There are a lot of copies of Fried Windows In A Light White Sauce out there being read. I’m happy about that because that is the primary reason I write. I believe it is the only reason any author goes through the more difficult aspects of the writing and publishing process. The reward at the end of the struggle is reading a review from someone who read the book, enjoyed it and got the point of the story.
As many of you know, for the past few months I have been working on publicity for other authors. At times that has drawn me away from promoting my work. It has also, of necessity, forced me to schedule time to work on my upcoming books. A couple of months ago I started a job that also requires me to budget my time. Sometimes it seems like there are not enough hours in a day but usually there are if you look hard enough. Who need sleep, right?
The reason I write is because I enjoy doing it. I don’t consider creating stories as work. It’s not exactly playtime either. It is an escape into another world that i can control. Perhaps it’s a little like plying a video game except that I generate the scenes and the characters as I go.
Everything after writing the rough draft is the necessary evil of the publication process. The draft needs to be revisited. Once revised, it need to be edited prior to submission to the publisher. Even once it is accepted it need to be edited again, looking for substantive changes (sub-edits) in the story so that the detail coincide – like the main character drives a red Ford early on in the book but it suddenly becomes a blue Chevy in Chapter 11. That would be a substantive edit point..
Sub-edits require the reading of the entire story as any reader would do. Although minor editing points like typos and such may be pointed out in the process, that is not the focus. The purpose is to make a good story arc with the necessary elements of story development and conflict resolution. Sometimes it is determined that chapters need to be rewritten or other chapters added for the sake of building the story. At times entire sections are eliminated altogether – even whole chapters.
Next the book goes through content edits. This is when the typos are picked up. Also grammar, spelling and word choice are scrutinized sentence-by-sentence. Paragraph structure is adjusted. Redundancies are removed along with some sentences that just aren’t necessary for advancing the story. Some characters may disappear or be consolidated into other characters for the sake of eliminating confusion. Names of characters might be changed for the same reason. Entire sections may need to be rewritten. Before the manuscript can be called a book it must conform to accepted standards of style. There is some latitude for author’s voice allowable within he standards, but for the most part this experience is comparable to have an English composition teacher going over an assignment you turned in for credit.
Content editing is an exhaustive process that for the first time transforms a manuscript into a novel. The success of the process depends upon the working relationship between the editor and the author. A good editor improves the story without rewriting it. A good author has a thick enough skin to take the criticism as it is intended, with the purpose of making the book as good as it can be for the overall reading experience. After all a novel is designed for a reader’s appreciation not an author’s ego.
Somewhere between subediting and content editing the cover design process begins.

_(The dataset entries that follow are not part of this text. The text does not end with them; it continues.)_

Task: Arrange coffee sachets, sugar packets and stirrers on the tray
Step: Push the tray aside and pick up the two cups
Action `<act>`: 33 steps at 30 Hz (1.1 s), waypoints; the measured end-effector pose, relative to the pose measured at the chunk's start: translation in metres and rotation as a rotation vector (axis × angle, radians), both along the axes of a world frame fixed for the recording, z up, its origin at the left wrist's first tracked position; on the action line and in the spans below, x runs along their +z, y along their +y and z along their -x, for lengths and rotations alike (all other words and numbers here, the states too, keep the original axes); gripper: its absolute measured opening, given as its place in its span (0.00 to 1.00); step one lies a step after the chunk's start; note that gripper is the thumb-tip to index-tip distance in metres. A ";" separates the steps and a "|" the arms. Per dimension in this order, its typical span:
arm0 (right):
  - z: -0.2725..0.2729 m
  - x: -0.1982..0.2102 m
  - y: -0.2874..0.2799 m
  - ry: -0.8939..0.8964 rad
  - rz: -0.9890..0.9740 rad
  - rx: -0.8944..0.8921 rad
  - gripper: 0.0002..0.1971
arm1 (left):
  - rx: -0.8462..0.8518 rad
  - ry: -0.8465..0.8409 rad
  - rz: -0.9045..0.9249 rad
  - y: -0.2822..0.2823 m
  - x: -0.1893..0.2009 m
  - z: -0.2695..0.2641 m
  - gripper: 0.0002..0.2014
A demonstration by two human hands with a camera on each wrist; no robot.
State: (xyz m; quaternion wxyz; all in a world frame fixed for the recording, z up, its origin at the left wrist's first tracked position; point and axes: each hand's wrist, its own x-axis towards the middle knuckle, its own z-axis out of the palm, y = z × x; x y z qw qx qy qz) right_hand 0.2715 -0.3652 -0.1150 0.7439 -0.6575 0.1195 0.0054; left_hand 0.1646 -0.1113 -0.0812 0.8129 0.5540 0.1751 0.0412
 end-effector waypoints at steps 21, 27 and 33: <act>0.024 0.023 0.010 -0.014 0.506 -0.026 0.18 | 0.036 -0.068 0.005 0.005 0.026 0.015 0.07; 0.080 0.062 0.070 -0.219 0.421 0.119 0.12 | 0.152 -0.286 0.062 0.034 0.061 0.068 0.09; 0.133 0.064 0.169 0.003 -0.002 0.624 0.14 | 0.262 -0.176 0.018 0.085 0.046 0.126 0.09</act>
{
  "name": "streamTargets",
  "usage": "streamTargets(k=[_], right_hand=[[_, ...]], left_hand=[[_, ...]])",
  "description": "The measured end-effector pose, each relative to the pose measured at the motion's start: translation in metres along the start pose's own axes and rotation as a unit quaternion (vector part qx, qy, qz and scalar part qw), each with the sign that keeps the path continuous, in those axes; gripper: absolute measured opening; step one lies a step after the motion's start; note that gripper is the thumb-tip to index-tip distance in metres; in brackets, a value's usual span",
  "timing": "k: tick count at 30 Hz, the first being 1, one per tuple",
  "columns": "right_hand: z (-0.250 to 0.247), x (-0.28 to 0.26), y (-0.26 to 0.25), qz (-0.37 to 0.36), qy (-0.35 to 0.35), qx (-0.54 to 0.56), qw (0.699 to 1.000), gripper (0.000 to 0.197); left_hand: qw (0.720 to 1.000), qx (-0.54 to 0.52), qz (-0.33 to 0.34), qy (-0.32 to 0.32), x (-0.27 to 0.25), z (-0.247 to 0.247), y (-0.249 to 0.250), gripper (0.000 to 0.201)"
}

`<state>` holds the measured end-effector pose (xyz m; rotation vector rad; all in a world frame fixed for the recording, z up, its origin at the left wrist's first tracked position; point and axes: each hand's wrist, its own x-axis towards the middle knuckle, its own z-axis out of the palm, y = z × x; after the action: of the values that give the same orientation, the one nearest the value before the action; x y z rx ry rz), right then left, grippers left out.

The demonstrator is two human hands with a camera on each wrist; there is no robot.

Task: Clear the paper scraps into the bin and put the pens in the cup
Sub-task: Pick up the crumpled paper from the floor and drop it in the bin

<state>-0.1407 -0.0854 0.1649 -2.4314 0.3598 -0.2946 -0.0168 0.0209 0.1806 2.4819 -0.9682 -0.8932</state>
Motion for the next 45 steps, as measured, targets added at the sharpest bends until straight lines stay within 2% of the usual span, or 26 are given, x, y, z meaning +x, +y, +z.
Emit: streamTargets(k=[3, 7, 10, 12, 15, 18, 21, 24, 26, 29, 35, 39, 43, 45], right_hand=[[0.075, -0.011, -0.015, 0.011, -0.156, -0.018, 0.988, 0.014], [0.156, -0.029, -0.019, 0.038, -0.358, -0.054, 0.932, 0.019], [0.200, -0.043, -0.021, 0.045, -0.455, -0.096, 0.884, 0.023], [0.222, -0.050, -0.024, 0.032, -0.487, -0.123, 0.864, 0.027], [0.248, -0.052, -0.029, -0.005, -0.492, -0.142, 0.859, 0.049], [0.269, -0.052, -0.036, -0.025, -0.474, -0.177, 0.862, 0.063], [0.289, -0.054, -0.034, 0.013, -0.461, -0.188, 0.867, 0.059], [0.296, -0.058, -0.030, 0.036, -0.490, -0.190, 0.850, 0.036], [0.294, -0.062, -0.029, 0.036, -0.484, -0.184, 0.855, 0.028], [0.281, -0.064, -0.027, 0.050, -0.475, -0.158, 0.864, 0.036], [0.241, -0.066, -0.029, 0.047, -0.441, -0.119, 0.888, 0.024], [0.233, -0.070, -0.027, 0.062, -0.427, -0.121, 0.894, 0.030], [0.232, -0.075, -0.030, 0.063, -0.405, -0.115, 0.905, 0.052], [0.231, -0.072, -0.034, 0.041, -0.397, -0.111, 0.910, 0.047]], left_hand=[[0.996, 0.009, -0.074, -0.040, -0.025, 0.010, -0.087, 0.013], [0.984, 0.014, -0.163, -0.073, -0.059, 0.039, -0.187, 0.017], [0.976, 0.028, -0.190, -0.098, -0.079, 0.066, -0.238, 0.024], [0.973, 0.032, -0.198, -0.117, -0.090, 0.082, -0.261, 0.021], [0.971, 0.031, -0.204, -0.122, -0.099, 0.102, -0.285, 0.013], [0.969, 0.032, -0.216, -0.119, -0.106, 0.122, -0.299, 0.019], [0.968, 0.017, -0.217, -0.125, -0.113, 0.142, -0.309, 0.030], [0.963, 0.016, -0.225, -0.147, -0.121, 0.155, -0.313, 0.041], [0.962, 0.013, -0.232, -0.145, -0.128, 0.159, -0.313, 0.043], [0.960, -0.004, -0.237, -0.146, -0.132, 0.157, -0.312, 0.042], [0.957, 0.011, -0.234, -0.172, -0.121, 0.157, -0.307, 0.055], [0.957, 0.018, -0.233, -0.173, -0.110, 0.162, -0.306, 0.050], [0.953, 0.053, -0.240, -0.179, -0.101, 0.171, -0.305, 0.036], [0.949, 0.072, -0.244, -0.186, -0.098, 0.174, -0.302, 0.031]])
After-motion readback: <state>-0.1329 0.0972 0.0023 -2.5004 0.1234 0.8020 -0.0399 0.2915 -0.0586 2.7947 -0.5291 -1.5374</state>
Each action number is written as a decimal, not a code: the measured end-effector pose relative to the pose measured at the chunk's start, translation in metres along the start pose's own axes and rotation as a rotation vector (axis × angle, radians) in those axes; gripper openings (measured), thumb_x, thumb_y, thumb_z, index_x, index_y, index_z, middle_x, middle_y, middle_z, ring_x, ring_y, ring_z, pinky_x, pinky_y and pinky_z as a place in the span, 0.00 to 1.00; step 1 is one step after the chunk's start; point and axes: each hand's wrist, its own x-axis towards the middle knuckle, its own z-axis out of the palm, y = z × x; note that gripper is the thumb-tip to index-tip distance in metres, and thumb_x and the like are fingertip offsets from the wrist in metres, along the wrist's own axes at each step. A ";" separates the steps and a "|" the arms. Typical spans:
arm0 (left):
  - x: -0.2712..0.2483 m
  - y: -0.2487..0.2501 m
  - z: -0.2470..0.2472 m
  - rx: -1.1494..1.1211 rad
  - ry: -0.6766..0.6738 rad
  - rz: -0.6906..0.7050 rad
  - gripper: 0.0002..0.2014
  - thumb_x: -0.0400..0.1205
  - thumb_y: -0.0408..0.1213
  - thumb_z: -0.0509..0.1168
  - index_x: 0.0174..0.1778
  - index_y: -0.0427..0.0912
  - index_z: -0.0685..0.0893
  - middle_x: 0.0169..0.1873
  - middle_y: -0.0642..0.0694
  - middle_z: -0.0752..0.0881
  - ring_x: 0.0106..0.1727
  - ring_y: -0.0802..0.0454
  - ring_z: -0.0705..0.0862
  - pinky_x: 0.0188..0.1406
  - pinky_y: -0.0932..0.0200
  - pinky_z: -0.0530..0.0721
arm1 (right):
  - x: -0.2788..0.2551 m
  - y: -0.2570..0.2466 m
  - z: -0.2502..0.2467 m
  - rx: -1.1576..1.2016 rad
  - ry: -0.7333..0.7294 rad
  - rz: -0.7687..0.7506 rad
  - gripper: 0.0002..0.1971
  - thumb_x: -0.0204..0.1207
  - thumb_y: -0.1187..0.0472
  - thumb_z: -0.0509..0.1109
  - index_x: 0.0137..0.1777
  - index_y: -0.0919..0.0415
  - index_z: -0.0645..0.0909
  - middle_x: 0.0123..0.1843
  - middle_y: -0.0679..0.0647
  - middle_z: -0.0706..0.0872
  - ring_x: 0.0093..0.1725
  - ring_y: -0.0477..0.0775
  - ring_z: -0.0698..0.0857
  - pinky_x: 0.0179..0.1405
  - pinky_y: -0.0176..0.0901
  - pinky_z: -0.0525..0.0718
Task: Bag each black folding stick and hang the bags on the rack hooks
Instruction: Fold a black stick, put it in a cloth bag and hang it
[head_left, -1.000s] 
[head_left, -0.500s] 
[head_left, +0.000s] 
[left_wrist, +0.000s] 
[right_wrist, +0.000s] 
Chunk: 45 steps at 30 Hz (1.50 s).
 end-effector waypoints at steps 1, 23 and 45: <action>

This is a collaborative effort between several people including the artists, the author and a representative of the publisher. Usually the publisher has the final say on the book cover but it is always good if the author is onboard with the choice. Also the author can contribute his or her advice for what scene in the book might constitute a good subject for the cover.
Part of the cover design is the inclusion of a brief blurb about the book. It tells something about what the story is about but it is also a promotional pitch directed to the potential reader. Although the author usually contributes to the writing of the blurb, it may or may not resemble what the author produced at the outset. It is edited, tweaked, revised and re-tweaked and becomes a marketing element for the book more than a brief statement of what the book is about.
When the cover design is completed it is revealed publicly as one of the initial steps in the promotions process. By then the edits are finished, ARCs (Advance Reader Copies) are produced and distributed for the purpose of book reviews to coincide with the launch. Each review is critical to the success of a book as most readers look at at least some reviews prior to deciding on a purchase – especially when buying a book from an online source.
Once a book has launched the author continues with promotional efforts, attending events, book signing, soliciting interviews and attempting to spread the word through many means in order to entice people to read the book. This is the point in the process with Fried Windows In A Light White Sauce where I am at the moment. Of the entire process, this is the most difficult point for an author. The writer inside wants to write something new. But what is the point of writing a new book if the present book isn’t selling well enough to attract attention to any new book?
Sometimes it is difficult for an author to appreciate that publishing is a business. It provides readers with a product and, hopefully, the author with royalties. But there are many, many steps between the author’s inspiration to write a story and the point at which a reader opens a book and starts to read the story.
I always knew there was a lot of coordination of effort involved in the production and distribution of a book, even before my first trip around the publishing track. But each time I go through the process I am profoundly humbled. Several people worked very hard to produce the quality of product that now bears my name. To think that all this effort came from a somewhat silly idea I came up with a couple of years ago in the quiet corner of my apartment in central Florida.